-- RECORDS FOR THIS EXERCISE follows --

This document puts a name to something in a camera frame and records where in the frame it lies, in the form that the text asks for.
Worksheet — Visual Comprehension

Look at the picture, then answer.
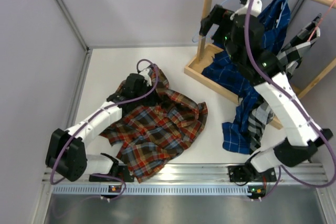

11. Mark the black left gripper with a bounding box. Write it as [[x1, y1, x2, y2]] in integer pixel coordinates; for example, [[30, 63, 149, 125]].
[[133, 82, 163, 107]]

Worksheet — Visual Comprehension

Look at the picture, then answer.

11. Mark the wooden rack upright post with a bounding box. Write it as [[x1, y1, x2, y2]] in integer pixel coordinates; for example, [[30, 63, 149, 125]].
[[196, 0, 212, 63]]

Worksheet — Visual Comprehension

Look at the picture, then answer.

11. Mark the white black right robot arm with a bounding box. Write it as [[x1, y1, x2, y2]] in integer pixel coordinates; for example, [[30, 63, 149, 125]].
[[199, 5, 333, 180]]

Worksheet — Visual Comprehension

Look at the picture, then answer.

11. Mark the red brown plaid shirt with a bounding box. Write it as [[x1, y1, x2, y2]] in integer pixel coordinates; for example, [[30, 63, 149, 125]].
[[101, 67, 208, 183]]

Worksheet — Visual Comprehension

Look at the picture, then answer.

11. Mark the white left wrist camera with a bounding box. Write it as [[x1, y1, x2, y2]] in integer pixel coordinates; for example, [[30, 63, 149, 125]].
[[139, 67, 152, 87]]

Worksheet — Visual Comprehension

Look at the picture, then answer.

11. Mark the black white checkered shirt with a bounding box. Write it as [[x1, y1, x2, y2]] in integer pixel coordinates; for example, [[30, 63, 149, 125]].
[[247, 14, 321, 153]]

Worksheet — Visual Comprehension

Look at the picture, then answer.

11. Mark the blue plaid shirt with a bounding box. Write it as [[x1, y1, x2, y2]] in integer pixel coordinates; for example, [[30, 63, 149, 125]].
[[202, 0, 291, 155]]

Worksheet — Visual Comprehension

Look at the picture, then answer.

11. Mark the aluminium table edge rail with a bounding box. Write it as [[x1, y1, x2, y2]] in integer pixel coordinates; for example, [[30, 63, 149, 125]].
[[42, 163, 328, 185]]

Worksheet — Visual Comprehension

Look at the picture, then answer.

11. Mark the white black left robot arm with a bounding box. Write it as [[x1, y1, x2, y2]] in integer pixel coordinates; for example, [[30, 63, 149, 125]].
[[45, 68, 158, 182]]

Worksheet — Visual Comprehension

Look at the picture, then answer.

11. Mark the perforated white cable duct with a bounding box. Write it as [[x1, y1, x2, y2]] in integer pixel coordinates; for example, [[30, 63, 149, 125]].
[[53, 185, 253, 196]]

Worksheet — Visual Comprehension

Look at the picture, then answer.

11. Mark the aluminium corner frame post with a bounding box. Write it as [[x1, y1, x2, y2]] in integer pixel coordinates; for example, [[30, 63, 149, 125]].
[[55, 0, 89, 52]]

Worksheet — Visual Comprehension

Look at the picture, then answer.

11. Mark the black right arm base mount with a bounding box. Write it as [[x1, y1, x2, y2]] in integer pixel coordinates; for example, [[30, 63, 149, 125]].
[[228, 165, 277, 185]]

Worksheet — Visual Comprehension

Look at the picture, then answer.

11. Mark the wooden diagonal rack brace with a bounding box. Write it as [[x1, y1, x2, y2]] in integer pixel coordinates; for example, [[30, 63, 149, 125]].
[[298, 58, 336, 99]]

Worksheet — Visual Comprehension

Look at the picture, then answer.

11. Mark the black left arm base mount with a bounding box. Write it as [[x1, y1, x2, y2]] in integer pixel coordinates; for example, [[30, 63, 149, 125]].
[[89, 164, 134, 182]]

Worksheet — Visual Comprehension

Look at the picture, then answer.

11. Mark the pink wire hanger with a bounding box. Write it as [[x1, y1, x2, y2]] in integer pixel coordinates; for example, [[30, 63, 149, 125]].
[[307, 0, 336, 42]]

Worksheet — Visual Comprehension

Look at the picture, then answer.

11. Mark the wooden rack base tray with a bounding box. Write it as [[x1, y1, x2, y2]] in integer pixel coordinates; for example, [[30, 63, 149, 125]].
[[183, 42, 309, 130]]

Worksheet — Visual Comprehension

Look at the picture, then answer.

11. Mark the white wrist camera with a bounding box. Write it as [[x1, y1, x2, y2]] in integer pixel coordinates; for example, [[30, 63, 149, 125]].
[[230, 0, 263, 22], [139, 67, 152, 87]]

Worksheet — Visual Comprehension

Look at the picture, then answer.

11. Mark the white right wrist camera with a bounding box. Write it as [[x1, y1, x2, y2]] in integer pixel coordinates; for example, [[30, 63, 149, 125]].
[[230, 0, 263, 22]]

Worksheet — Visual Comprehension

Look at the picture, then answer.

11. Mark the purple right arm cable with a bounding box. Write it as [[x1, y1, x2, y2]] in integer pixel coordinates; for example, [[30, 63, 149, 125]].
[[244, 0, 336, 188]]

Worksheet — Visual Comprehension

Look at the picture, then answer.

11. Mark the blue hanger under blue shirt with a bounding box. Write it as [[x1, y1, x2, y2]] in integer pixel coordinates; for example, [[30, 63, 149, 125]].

-- RECORDS FOR THIS EXERCISE concluded --

### YOUR TASK
What you give back must match the entries exactly, apart from the omitted pictures.

### PROBLEM SOLUTION
This document puts a name to something in a camera frame and records where in the frame it lies, in the form that the text asks for.
Worksheet — Visual Comprehension

Look at the picture, then answer.

11. Mark the black left gripper with a bounding box. Write it as [[x1, y1, x2, y2]] in integer pixel coordinates; for example, [[30, 63, 149, 125]].
[[133, 82, 163, 107]]

Worksheet — Visual Comprehension

Look at the picture, then answer.

11. Mark the wooden rack upright post with a bounding box. Write it as [[x1, y1, x2, y2]] in integer pixel coordinates; for example, [[30, 63, 149, 125]].
[[196, 0, 212, 63]]

Worksheet — Visual Comprehension

Look at the picture, then answer.

11. Mark the white black right robot arm with a bounding box. Write it as [[x1, y1, x2, y2]] in integer pixel coordinates; for example, [[30, 63, 149, 125]].
[[199, 5, 333, 180]]

Worksheet — Visual Comprehension

Look at the picture, then answer.

11. Mark the red brown plaid shirt with a bounding box. Write it as [[x1, y1, x2, y2]] in integer pixel coordinates; for example, [[30, 63, 149, 125]].
[[101, 67, 208, 183]]

Worksheet — Visual Comprehension

Look at the picture, then answer.

11. Mark the white left wrist camera with a bounding box. Write it as [[x1, y1, x2, y2]] in integer pixel coordinates; for example, [[30, 63, 149, 125]].
[[139, 67, 152, 87]]

Worksheet — Visual Comprehension

Look at the picture, then answer.

11. Mark the black white checkered shirt with a bounding box. Write it as [[x1, y1, x2, y2]] in integer pixel coordinates; for example, [[30, 63, 149, 125]].
[[247, 14, 321, 153]]

Worksheet — Visual Comprehension

Look at the picture, then answer.

11. Mark the blue plaid shirt with a bounding box. Write it as [[x1, y1, x2, y2]] in integer pixel coordinates; for example, [[30, 63, 149, 125]].
[[202, 0, 291, 155]]

Worksheet — Visual Comprehension

Look at the picture, then answer.

11. Mark the aluminium table edge rail with a bounding box. Write it as [[x1, y1, x2, y2]] in integer pixel coordinates; for example, [[30, 63, 149, 125]].
[[42, 163, 328, 185]]

Worksheet — Visual Comprehension

Look at the picture, then answer.

11. Mark the white black left robot arm with a bounding box. Write it as [[x1, y1, x2, y2]] in integer pixel coordinates; for example, [[30, 63, 149, 125]].
[[45, 68, 158, 182]]

Worksheet — Visual Comprehension

Look at the picture, then answer.

11. Mark the perforated white cable duct with a bounding box. Write it as [[x1, y1, x2, y2]] in integer pixel coordinates; for example, [[30, 63, 149, 125]].
[[53, 185, 253, 196]]

Worksheet — Visual Comprehension

Look at the picture, then answer.

11. Mark the aluminium corner frame post with a bounding box. Write it as [[x1, y1, x2, y2]] in integer pixel coordinates; for example, [[30, 63, 149, 125]].
[[55, 0, 89, 52]]

Worksheet — Visual Comprehension

Look at the picture, then answer.

11. Mark the black right arm base mount with a bounding box. Write it as [[x1, y1, x2, y2]] in integer pixel coordinates; for example, [[30, 63, 149, 125]].
[[228, 165, 277, 185]]

Worksheet — Visual Comprehension

Look at the picture, then answer.

11. Mark the wooden diagonal rack brace with a bounding box. Write it as [[x1, y1, x2, y2]] in integer pixel coordinates; for example, [[30, 63, 149, 125]].
[[298, 58, 336, 99]]

Worksheet — Visual Comprehension

Look at the picture, then answer.

11. Mark the black left arm base mount with a bounding box. Write it as [[x1, y1, x2, y2]] in integer pixel coordinates; for example, [[30, 63, 149, 125]].
[[89, 164, 134, 182]]

Worksheet — Visual Comprehension

Look at the picture, then answer.

11. Mark the pink wire hanger with a bounding box. Write it as [[x1, y1, x2, y2]] in integer pixel coordinates; for example, [[30, 63, 149, 125]].
[[307, 0, 336, 42]]

Worksheet — Visual Comprehension

Look at the picture, then answer.

11. Mark the wooden rack base tray with a bounding box. Write it as [[x1, y1, x2, y2]] in integer pixel coordinates; for example, [[30, 63, 149, 125]].
[[183, 42, 309, 130]]

Worksheet — Visual Comprehension

Look at the picture, then answer.

11. Mark the white wrist camera with a bounding box. Write it as [[x1, y1, x2, y2]] in integer pixel coordinates; for example, [[30, 63, 149, 125]].
[[230, 0, 263, 22], [139, 67, 152, 87]]

Worksheet — Visual Comprehension

Look at the picture, then answer.

11. Mark the white right wrist camera with a bounding box. Write it as [[x1, y1, x2, y2]] in integer pixel coordinates; for example, [[30, 63, 149, 125]].
[[230, 0, 263, 22]]

Worksheet — Visual Comprehension

Look at the picture, then answer.

11. Mark the purple right arm cable with a bounding box. Write it as [[x1, y1, x2, y2]] in integer pixel coordinates; for example, [[30, 63, 149, 125]].
[[244, 0, 336, 188]]

Worksheet — Visual Comprehension

Look at the picture, then answer.

11. Mark the blue hanger under blue shirt with a bounding box. Write it as [[x1, y1, x2, y2]] in integer pixel coordinates; for example, [[30, 63, 149, 125]].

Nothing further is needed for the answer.